In the data below, one line contains "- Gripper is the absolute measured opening" and a later one contains "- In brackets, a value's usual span". Print both, with every line between them, exactly and alone.

Start of SUPPLIED INFORMATION

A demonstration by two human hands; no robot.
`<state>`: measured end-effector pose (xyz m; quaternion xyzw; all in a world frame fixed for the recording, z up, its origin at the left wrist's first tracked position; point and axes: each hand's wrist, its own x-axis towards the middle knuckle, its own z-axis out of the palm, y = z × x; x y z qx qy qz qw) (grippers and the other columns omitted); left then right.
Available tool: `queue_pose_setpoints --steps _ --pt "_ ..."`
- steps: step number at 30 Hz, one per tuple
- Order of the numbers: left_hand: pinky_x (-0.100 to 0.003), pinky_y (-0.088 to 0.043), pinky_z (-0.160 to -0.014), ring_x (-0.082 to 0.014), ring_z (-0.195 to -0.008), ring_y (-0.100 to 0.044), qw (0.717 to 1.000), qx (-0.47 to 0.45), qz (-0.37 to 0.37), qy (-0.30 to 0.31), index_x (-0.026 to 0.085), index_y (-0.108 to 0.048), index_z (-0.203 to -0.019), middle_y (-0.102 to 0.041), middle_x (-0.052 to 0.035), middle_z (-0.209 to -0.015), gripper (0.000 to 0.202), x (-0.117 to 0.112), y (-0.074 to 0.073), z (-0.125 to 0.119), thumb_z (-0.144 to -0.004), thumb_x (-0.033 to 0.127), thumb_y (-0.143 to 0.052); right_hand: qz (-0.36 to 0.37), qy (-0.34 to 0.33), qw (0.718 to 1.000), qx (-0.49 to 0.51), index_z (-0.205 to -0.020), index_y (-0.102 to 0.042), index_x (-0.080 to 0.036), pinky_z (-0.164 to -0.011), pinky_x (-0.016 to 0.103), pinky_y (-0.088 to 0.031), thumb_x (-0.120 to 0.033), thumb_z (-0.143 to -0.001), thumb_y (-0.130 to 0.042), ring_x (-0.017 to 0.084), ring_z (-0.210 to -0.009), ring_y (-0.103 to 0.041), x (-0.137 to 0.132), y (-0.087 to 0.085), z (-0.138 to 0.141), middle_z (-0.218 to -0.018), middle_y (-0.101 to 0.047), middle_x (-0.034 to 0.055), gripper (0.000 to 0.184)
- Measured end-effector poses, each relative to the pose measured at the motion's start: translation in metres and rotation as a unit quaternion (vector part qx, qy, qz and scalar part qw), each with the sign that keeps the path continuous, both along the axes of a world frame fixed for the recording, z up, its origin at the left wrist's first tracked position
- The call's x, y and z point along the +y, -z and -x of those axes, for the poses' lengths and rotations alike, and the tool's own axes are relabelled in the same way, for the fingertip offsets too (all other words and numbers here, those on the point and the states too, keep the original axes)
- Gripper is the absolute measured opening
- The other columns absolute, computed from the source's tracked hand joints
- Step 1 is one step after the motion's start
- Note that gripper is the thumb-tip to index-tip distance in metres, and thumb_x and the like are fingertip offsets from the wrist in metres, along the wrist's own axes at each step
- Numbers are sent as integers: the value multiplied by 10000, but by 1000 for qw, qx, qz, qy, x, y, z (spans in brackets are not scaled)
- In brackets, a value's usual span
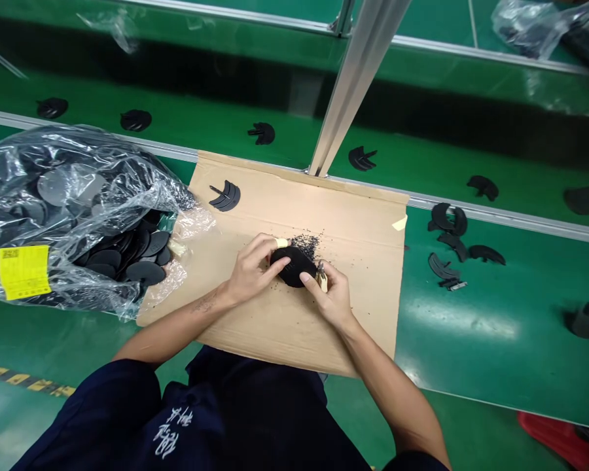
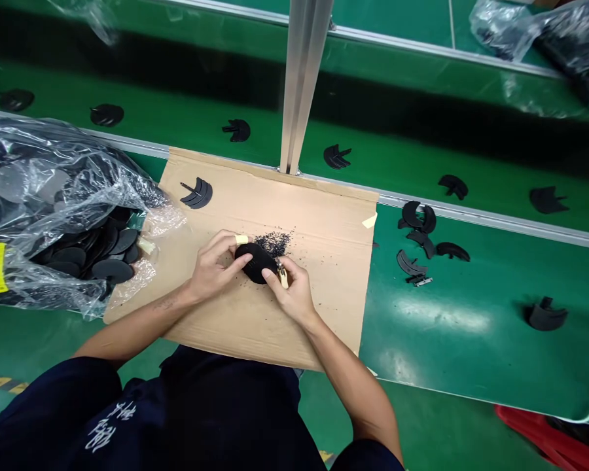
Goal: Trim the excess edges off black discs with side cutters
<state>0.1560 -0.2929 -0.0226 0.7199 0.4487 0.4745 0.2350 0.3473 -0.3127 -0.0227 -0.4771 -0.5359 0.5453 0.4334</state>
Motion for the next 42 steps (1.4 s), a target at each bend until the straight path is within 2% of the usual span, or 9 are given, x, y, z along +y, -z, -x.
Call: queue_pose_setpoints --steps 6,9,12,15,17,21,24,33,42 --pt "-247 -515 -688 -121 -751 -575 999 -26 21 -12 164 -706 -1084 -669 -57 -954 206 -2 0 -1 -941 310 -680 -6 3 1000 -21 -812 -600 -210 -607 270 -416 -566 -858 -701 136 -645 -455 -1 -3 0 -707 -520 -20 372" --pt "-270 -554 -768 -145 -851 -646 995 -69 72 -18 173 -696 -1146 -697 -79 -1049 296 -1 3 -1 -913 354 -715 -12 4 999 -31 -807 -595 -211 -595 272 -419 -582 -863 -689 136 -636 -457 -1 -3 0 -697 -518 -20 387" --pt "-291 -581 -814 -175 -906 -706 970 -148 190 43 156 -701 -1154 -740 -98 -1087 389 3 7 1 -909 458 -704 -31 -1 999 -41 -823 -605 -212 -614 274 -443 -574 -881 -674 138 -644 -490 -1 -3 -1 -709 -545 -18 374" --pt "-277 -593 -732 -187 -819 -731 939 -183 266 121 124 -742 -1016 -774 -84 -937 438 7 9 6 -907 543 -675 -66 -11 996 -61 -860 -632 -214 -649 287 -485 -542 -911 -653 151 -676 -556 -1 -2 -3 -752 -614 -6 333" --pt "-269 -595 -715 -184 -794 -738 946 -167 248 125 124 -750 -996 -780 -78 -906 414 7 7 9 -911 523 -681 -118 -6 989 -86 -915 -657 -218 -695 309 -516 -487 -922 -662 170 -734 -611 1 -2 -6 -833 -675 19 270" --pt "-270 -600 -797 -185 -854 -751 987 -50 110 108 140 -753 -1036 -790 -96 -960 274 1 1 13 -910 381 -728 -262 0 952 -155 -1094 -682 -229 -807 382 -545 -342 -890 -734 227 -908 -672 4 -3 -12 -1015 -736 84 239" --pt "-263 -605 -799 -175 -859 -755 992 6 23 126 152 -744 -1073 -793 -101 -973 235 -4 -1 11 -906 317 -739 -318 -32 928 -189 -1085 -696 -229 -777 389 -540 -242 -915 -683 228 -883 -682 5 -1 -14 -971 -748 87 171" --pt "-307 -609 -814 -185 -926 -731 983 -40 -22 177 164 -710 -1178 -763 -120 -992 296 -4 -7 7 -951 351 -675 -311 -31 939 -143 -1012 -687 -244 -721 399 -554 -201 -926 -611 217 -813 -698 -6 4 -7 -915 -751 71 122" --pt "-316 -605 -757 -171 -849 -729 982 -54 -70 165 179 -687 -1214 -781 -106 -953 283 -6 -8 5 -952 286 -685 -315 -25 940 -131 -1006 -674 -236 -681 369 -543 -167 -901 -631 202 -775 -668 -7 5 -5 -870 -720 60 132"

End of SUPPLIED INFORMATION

§ ANSWER BOX:
- Gripper is the absolute measured opening
- The other columns absolute, computed from the source's tracked hand joints
- Step 1 is one step after the motion's start
- Note that gripper is the thumb-tip to index-tip distance in metres, and thumb_x and the like are fingertip offsets from the wrist in metres, along the wrist's own axes at each step
- Numbers are sent as integers: the value multiplied by 10000, but by 1000 for qw, qx, qz, qy, x, y, z (spans in brackets are not scaled)
- In brackets, a value's usual span

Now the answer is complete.